[ENTRIES SHOWN]

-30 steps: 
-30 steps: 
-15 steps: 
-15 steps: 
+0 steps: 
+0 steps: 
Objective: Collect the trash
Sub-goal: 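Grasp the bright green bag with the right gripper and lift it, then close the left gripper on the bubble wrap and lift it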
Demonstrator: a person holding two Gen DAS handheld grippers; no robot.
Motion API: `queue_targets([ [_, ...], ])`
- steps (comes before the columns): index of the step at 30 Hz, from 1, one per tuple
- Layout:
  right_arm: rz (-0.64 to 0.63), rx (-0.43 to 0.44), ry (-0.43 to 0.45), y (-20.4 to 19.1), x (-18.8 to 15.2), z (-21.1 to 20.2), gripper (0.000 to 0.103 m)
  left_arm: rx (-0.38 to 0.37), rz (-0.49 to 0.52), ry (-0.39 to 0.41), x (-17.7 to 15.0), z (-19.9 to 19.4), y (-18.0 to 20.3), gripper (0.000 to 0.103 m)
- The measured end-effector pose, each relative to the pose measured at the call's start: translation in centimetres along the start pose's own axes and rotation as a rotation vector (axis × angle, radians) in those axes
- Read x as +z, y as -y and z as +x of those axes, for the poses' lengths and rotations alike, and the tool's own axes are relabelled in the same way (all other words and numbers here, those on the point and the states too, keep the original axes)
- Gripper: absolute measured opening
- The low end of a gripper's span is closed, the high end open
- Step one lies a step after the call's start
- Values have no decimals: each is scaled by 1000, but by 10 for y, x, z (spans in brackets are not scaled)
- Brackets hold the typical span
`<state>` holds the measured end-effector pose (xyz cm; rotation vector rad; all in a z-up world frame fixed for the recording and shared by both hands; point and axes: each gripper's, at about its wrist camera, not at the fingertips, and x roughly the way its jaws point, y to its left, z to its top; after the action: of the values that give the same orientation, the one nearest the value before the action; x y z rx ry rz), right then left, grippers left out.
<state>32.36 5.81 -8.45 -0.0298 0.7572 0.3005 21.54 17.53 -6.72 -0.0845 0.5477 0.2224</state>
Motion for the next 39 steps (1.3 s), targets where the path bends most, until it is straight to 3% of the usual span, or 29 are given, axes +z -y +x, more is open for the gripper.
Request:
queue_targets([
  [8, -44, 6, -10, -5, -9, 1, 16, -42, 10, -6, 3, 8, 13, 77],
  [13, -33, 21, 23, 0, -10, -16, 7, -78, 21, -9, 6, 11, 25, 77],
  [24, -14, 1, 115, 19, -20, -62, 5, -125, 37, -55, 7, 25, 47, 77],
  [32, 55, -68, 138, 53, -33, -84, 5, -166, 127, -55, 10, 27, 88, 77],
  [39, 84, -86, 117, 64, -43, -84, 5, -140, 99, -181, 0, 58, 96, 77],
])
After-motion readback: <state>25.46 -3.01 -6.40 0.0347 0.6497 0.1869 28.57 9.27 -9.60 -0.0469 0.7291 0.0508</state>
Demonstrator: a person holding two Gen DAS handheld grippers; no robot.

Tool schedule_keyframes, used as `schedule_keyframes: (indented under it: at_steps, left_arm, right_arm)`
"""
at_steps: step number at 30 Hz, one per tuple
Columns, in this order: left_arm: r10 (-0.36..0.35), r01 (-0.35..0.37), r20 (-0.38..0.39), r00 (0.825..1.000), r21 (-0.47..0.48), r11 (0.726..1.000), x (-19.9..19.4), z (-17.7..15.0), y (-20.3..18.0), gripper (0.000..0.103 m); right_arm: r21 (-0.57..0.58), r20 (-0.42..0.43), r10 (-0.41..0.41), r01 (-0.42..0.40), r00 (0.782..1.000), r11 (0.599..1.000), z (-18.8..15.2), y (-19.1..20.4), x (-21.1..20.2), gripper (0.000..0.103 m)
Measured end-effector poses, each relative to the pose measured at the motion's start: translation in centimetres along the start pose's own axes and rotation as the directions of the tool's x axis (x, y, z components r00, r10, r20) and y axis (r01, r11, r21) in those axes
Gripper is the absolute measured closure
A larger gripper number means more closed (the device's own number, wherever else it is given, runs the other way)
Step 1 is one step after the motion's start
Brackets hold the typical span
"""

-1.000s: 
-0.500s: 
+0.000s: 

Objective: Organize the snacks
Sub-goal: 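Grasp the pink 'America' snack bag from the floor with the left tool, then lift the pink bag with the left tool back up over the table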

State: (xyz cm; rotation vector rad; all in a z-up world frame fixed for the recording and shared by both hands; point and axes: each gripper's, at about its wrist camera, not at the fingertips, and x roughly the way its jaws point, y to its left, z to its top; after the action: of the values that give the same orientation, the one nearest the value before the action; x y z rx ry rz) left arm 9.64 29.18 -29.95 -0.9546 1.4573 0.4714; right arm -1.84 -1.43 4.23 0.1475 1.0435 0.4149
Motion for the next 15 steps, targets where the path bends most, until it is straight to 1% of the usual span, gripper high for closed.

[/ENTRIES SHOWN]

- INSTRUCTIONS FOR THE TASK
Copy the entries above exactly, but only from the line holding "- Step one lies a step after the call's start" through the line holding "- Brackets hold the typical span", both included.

- WRITTEN SOLUTION
- Step one lies a step after the call's start
- Values have no decimals: each is scaled by 1000, but by 10 for y, x, z (spans in brackets are not scaled)
- Brackets hold the typical span

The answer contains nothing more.